*Your task:*
All of the data below should be output exactly as given.

==== Records for this exercise

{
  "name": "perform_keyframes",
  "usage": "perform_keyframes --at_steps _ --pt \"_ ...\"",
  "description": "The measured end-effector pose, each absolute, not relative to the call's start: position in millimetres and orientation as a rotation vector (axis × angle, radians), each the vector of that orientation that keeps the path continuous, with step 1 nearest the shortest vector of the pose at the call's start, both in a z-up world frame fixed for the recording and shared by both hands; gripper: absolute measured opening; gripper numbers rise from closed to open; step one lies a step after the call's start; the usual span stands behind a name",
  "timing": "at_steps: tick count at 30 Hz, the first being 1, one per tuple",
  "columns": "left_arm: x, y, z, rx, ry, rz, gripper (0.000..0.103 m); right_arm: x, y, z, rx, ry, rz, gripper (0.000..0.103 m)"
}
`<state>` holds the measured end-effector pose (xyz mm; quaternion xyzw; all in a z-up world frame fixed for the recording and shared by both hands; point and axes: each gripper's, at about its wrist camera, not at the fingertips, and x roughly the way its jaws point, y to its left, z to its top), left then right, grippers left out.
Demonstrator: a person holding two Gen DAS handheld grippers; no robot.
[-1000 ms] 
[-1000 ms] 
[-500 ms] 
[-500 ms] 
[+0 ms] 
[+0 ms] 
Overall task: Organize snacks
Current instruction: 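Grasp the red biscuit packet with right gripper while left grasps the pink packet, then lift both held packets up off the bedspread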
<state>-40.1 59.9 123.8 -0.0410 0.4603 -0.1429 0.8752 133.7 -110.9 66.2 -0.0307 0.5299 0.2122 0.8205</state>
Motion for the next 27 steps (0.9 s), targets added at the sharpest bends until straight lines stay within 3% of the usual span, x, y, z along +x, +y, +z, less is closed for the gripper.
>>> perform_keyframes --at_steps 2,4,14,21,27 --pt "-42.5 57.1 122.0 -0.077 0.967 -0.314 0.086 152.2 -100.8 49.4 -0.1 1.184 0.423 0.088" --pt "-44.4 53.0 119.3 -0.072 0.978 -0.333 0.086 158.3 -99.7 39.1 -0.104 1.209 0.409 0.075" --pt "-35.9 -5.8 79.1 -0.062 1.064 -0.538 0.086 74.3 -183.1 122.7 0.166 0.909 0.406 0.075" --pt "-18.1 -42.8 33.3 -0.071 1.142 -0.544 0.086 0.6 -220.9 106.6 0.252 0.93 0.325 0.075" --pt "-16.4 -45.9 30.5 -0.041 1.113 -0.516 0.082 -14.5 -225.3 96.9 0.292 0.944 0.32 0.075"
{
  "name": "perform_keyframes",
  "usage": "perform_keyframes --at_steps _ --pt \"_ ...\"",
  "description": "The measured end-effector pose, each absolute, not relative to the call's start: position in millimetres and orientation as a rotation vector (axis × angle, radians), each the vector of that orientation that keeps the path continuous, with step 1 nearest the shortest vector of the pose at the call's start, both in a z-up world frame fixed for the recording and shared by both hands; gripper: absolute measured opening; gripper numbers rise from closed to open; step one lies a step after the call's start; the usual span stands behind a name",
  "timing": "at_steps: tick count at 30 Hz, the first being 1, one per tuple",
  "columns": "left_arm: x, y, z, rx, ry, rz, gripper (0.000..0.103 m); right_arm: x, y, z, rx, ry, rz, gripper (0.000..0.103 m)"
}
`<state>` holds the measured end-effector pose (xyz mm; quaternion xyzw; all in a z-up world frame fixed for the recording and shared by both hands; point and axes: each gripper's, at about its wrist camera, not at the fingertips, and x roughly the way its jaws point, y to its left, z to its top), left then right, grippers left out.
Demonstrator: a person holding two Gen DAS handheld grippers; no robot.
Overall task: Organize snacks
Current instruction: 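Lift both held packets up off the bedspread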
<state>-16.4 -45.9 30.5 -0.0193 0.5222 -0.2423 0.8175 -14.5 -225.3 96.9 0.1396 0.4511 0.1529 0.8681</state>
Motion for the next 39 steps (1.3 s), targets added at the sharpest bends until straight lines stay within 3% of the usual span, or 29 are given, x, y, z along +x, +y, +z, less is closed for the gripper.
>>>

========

*Worked solution:*
{
  "name": "perform_keyframes",
  "usage": "perform_keyframes --at_steps _ --pt \"_ ...\"",
  "description": "The measured end-effector pose, each absolute, not relative to the call's start: position in millimetres and orientation as a rotation vector (axis × angle, radians), each the vector of that orientation that keeps the path continuous, with step 1 nearest the shortest vector of the pose at the call's start, both in a z-up world frame fixed for the recording and shared by both hands; gripper: absolute measured opening; gripper numbers rise from closed to open; step one lies a step after the call's start; the usual span stands behind a name",
  "timing": "at_steps: tick count at 30 Hz, the first being 1, one per tuple",
  "columns": "left_arm: x, y, z, rx, ry, rz, gripper (0.000..0.103 m); right_arm: x, y, z, rx, ry, rz, gripper (0.000..0.103 m)"
}
`<state>` holds the measured end-effector pose (xyz mm; quaternion xyzw; all in a z-up world frame fixed for the recording and shared by both hands; point and axes: each gripper's, at about its wrist camera, not at the fingertips, and x roughly the way its jaws point, y to its left, z to its top), left then right, grippers left out.
Demonstrator: a person holding two Gen DAS handheld grippers; no robot.
[-1000 ms] 
[-1000 ms] 
[-500 ms] 
[-500 ms] 
[+0 ms] 
[+0 ms] 
Overall task: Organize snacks
Current instruction: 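Grasp the red biscuit packet with right gripper while left grasps the pink packet, then lift both held packets up off the bedspread
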<state>-40.1 59.9 123.8 -0.0410 0.4603 -0.1429 0.8752 133.7 -110.9 66.2 -0.0307 0.5299 0.2122 0.8205</state>
Motion for the next 27 steps (0.9 s), targets added at the sharpest bends until straight lines stay within 3% of the usual span, x, y, z along +x, +y, +z, less is closed for the gripper.
>>> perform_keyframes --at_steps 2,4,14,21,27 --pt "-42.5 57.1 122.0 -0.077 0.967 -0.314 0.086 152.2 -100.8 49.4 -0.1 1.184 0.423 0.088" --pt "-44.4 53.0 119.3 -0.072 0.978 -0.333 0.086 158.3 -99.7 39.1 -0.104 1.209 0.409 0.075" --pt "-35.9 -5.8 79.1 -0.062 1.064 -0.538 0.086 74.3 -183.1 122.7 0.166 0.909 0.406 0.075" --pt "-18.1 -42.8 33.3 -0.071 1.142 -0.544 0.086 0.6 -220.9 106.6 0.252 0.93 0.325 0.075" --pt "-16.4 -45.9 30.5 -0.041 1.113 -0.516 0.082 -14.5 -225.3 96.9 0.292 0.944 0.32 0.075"
{
  "name": "perform_keyframes",
  "usage": "perform_keyframes --at_steps _ --pt \"_ ...\"",
  "description": "The measured end-effector pose, each absolute, not relative to the call's start: position in millimetres and orientation as a rotation vector (axis × angle, radians), each the vector of that orientation that keeps the path continuous, with step 1 nearest the shortest vector of the pose at the call's start, both in a z-up world frame fixed for the recording and shared by both hands; gripper: absolute measured opening; gripper numbers rise from closed to open; step one lies a step after the call's start; the usual span stands behind a name",
  "timing": "at_steps: tick count at 30 Hz, the first being 1, one per tuple",
  "columns": "left_arm: x, y, z, rx, ry, rz, gripper (0.000..0.103 m); right_arm: x, y, z, rx, ry, rz, gripper (0.000..0.103 m)"
}
`<state>` holds the measured end-effector pose (xyz mm; quaternion xyzw; all in a z-up world frame fixed for the recording and shared by both hands; point and axes: each gripper's, at about its wrist camera, not at the fingertips, and x roughly the way its jaws point, y to its left, z to its top), left then right, grippers left out.
Demonstrator: a person holding two Gen DAS handheld grippers; no robot.
Overall task: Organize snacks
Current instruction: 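Lift both held packets up off the bedspread
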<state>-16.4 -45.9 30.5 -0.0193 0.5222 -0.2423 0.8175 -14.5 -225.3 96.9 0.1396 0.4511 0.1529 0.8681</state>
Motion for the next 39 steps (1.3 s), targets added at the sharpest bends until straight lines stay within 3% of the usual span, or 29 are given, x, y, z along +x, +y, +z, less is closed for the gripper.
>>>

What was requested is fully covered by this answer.